目を向けると、海灯が笑いながらライトを持って歩いてくる。
きっと様子を見ていたけれど、雰囲気を察して会話にに入ってくれたという感じだろう。
過保護だとは思うが、実際このまま二人ではいられなかった。

日常で、奇跡なんてなかなか起こらない。
だから、素直に、もう一度、蒼衣と出会わせてもらった事に感謝をした。

「海灯、蒼衣さんと知り合いだったんだ。」
「隠してて、すまない。ドラマティックな再会は演出家として、最高にしなくてはならないからね。灯台と再会。なかなか良いだろう?」
いつから、演出家になったのだろうか。
もう3年生の蒼衣とは急がないと会えなかったかもしれない。
すると、色んな感情が風灯の心のなかで渦巻いて、悲しくもないのに涙が出てきてしまった。

「海灯さん。……あの事は言わなくても?」
「それも、ドラマティックな演出で登場させる。」
「さすが、名演出家は違いますね。」 
「だろ?」

2人が話している隙に、後ろを向いて、深呼吸を何度もしていたら、次第に落ち着いて涙が引いてきた。
「…………何か、話してた?」
良く聞こえなかったけど、仲が良さそうな砕けた言葉遣いは分かって、少しだけ2人の仲に嫉妬して、追求してしまった。
そんな嫌な気持ちが伝わったのか、海灯は笑って首を振る。

「まだ、内緒。
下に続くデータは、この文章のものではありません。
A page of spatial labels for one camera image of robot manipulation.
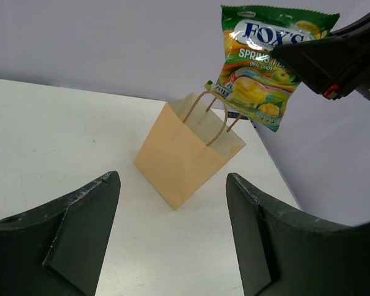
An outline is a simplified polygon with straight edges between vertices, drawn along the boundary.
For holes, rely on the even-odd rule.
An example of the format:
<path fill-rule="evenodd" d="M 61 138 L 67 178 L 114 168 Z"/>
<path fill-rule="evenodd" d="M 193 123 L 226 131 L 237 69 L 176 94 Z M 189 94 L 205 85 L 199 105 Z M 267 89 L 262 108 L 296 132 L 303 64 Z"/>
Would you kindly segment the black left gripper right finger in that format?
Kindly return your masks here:
<path fill-rule="evenodd" d="M 370 295 L 370 222 L 315 217 L 237 173 L 226 198 L 244 294 Z"/>

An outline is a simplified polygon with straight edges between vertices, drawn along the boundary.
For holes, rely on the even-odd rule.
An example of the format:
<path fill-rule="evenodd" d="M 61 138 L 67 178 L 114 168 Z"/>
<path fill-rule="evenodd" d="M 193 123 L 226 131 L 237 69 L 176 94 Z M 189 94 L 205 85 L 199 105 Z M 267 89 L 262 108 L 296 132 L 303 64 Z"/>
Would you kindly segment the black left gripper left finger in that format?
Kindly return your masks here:
<path fill-rule="evenodd" d="M 109 171 L 0 220 L 0 295 L 95 295 L 120 188 Z"/>

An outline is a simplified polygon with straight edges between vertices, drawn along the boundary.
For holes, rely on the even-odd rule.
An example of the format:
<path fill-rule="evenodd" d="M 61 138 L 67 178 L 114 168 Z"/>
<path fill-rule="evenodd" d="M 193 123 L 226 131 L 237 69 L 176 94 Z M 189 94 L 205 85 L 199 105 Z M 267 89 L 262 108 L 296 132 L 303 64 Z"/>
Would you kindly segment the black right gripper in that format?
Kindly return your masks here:
<path fill-rule="evenodd" d="M 370 12 L 327 38 L 280 45 L 271 53 L 326 99 L 356 91 L 370 101 Z"/>

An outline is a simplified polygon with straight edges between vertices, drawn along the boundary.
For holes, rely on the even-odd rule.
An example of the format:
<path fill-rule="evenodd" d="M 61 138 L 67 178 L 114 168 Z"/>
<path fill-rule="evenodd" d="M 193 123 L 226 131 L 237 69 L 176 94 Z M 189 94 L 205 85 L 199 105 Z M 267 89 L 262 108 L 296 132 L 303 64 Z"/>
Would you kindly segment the green Fox's candy bag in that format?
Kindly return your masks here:
<path fill-rule="evenodd" d="M 324 38 L 339 17 L 306 9 L 222 6 L 225 62 L 216 83 L 208 82 L 206 88 L 276 132 L 300 80 L 272 57 L 272 50 Z"/>

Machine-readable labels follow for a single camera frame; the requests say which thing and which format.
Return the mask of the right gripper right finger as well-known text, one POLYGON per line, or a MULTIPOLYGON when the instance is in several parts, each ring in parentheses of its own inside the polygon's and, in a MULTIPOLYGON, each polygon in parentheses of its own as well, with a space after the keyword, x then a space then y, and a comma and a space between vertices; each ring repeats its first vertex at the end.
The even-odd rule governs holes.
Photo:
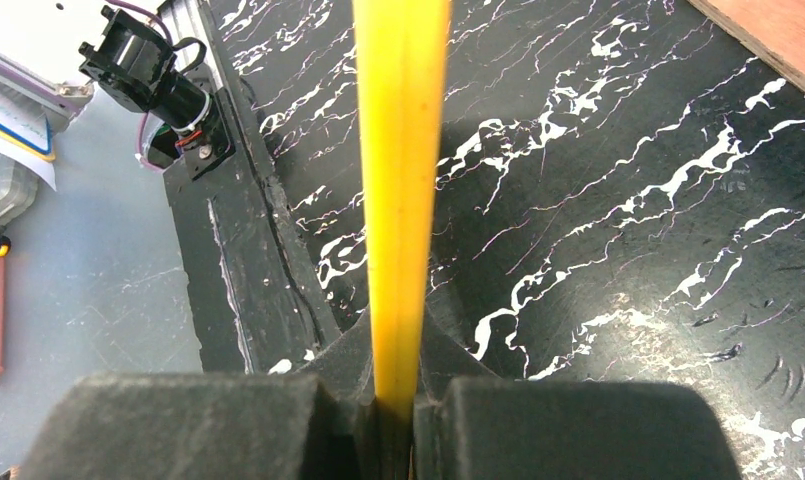
POLYGON ((414 416, 418 479, 738 479, 712 408, 670 383, 452 380, 414 416))

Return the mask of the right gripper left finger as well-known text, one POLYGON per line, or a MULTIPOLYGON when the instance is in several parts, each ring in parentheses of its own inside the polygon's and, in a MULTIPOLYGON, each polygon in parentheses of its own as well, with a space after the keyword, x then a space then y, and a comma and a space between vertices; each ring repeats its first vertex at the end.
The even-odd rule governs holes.
POLYGON ((356 406, 311 374, 102 374, 55 405, 23 479, 372 479, 356 406))

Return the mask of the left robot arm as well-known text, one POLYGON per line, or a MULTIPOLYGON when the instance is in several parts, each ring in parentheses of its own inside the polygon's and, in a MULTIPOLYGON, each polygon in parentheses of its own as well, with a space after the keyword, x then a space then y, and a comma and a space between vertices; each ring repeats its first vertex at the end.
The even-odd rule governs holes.
POLYGON ((235 109, 204 64, 204 42, 196 37, 173 41, 116 3, 102 7, 100 14, 106 19, 101 41, 80 45, 79 72, 126 110, 168 127, 192 181, 234 156, 235 109))

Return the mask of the yellow framed whiteboard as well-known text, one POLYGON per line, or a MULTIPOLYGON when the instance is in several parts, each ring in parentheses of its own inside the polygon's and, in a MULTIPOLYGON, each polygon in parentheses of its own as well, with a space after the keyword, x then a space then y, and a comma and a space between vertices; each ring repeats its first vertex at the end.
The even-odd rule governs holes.
POLYGON ((451 16, 448 1, 353 4, 374 385, 409 422, 417 389, 451 16))
帰り道は、長い階段か、そびえ立つ地層。どっちから帰る?」

内緒にされてしまった。
涙腺が緩んでるのか、油断をしたら涙が出そうなので、眉をひそめながら海灯からの質問に、強く返す。

「階段!」
「了解。」


その選択は間違っていなかった。
なぜなら、階段から見える景色は、灯台の光でキラキラとしていて、その光は涙を通して見られるような、フワフワとした灯りで、代わりに泣いてくれているようで、不思議と気分が落ち着いてきたのだ。